Soil Physics 375:16:555
Homework 4
due 10/13
1. A clod with a mass of 8.99 g, perfectly sealed with paraffin wax, is attached through a
string to a torsion balance and lowered in water until is completely submerged (see
diagram 1). At equilibrium, the balance reads 2.79 g. Assume that the masses of the
wax and the string are negligible. 1) calculate the weight of the clod, 2) calculate the
contact force, the gravity force and the net vertical static force, 3) what is the bulk
density of the clod?
2. Calculate the height of rise of water in clean glass capillaries (contact angle γ = 0)
with radius r = 5 µm and r = 1000 µm, respectively. Repeat the calculations but using
contact angles of 66± and 110± (see Lecture notes 2, page 4). Discuss the results
3. A soil physicist decides to apply water to a research area to investigate the movement
of a conservative tracer to a depth of 0.40 m. The bulk density of the soil is ρ = 1.37
Mg m-3 and the gravimetric water content is w = 0.19 kg kg-1. (a) What volume of
water must be applied per m2 of soil surface to saturate a soil to a depth of 0.4 m? (b)
If the scientist uses 23% less water than needed, to what depth would the tracer
move? Assume that the tracer will move to the maximum depth of the wetting front.

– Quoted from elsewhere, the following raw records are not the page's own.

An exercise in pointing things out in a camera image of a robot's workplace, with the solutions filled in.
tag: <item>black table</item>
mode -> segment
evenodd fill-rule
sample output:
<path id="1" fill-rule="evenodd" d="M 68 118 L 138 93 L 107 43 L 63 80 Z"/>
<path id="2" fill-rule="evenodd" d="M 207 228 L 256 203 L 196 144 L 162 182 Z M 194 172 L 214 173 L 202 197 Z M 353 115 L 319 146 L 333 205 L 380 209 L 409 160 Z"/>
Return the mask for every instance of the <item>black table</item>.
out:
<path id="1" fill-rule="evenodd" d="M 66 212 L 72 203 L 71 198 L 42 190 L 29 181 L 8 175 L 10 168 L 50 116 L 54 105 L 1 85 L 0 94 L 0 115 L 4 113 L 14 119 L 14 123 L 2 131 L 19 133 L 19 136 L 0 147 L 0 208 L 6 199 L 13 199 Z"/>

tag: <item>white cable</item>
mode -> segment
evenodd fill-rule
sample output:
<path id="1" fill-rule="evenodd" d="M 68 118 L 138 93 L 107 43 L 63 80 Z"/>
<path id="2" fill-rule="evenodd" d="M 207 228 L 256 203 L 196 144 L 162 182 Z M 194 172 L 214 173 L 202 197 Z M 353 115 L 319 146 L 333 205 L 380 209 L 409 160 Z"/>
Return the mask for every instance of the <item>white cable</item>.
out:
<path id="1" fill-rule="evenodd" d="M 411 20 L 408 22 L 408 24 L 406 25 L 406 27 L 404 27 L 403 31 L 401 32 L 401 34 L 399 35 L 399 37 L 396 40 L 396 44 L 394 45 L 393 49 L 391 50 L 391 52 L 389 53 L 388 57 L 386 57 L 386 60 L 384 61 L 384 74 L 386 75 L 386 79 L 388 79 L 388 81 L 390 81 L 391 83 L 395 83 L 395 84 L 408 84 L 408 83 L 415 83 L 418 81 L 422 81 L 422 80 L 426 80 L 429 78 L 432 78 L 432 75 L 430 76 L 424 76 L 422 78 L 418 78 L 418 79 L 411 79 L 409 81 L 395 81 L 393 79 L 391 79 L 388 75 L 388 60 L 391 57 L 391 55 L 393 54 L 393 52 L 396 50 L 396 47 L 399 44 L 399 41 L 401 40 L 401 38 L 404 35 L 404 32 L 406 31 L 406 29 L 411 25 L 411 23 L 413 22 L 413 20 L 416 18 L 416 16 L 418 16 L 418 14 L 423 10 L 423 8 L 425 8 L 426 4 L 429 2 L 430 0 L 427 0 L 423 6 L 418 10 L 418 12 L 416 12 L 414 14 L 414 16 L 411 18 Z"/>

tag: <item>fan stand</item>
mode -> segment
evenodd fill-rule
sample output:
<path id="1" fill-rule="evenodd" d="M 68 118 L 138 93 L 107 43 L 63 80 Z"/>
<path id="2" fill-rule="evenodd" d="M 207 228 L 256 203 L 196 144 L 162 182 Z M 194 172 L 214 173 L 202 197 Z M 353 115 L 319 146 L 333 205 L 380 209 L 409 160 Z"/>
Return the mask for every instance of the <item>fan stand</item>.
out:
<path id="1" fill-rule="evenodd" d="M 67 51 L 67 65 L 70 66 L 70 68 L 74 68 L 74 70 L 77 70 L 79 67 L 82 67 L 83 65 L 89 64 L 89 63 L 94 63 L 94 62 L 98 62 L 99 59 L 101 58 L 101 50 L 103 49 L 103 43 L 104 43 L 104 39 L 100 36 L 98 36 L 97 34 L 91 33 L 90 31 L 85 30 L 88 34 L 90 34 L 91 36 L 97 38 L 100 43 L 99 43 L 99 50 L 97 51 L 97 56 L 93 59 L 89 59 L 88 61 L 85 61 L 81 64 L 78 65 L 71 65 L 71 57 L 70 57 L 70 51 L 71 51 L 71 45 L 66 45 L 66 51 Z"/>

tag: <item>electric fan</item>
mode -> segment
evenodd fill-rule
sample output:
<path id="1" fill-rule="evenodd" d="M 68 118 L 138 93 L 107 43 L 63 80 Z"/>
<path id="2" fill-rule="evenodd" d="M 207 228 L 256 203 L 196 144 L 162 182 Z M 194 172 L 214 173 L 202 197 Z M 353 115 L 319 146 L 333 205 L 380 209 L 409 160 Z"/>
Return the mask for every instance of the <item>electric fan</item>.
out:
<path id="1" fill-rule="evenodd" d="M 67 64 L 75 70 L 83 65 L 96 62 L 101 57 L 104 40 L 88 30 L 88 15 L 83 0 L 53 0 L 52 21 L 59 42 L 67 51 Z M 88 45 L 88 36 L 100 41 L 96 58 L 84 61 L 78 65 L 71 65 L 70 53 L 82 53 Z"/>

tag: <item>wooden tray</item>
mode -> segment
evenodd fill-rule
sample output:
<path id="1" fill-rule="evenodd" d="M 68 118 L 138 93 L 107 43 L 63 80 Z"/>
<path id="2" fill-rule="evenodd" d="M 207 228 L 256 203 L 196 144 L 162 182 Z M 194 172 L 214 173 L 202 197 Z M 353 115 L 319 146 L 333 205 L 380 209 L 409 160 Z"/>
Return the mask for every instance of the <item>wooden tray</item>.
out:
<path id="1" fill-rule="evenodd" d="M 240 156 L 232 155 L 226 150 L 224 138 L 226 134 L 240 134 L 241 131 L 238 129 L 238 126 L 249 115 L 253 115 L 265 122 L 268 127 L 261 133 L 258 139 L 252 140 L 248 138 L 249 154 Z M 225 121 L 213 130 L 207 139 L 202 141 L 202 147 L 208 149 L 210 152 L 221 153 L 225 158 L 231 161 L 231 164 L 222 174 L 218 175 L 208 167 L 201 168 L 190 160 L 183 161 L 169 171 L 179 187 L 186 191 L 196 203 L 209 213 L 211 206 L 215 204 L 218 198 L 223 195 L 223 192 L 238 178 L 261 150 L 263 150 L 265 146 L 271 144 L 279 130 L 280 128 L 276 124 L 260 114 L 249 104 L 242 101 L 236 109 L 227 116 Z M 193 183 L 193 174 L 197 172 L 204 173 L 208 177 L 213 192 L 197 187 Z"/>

4. The picture below shows a capillary fringe formed above a groundwater. Unsaturated
soil is between the capillary fringe and the soil surface. Draw diagrams showing the
spatial variation of the hydraulic potential, H, the gravitational potential, g, and the
pressure potential, h, by assuming two situations: 1) the reference level is at soil
surface (shown in picture), and 2) the reference level is taken as the interface between
the unsaturated zone and the capillary fringe. For each case, calculate the value of H
in the saturated region of the soil and explain why you could not predict the value of
H in the unsaturated portion of the soil.
Z=0m
Z=-1m
Z = - 1.5 m
Z=-2m
5. Suppose you have two piezometers. The bottom of piezometers 1 and 2 are at a depth
of z = -1.2 m and z = -0.7 m, respectively (see diagram in the lecture notes). The
liquid level in piezometer 1 is at z = -0.65 m, and in piezometer 2 is at z = -0.55 m.
Draw a potential diagram assuming that H is a linear function of depth. At what depth
is the groundwater table? Is this an equilibrium situation? In which direction would
the water flow?
6. Suppose you have two tensiometers. The cups of tensiometers 1 and 2 are at a depth
of 0.6 and 0.8 m, respectively. Gauges are at 0.2 m above the soil surface. The gauge
of tensiometer 1 indicates hgauge = -0.9 m. Draw the potential diagram assuming that
the water in the soil is at static equilibrium. Calculate the gauge reading at
tensiometer 2.
7. In an irrigated, completely wetted soil, the non-cylindrical pores have an air-entry
value of -20 kPa. Calculate the height of capillary rise in this soil and the equivalent
capillary diameter of the pores.
8. Assuming complete wetting, what is the air-entry value for a capillary with a diameter
of 18 µm?
9. A soil sample is placed inside a pressure plate apparatus (see Fig. 6.15 in your
textbook) and subjected to a gage pressure (the pressure difference between the
pressure inside the pressure plate chamber and the atmospheric pressure) of 1 MPa.
The sample is left until equilibrium is established. Find the pressure potential (Jm-3)
of the sample at equilibrium.
Electronic
balance
Water
Soil aggregate
Laboratory Jack
Diagram 1 showing the experimental setup described in question 1.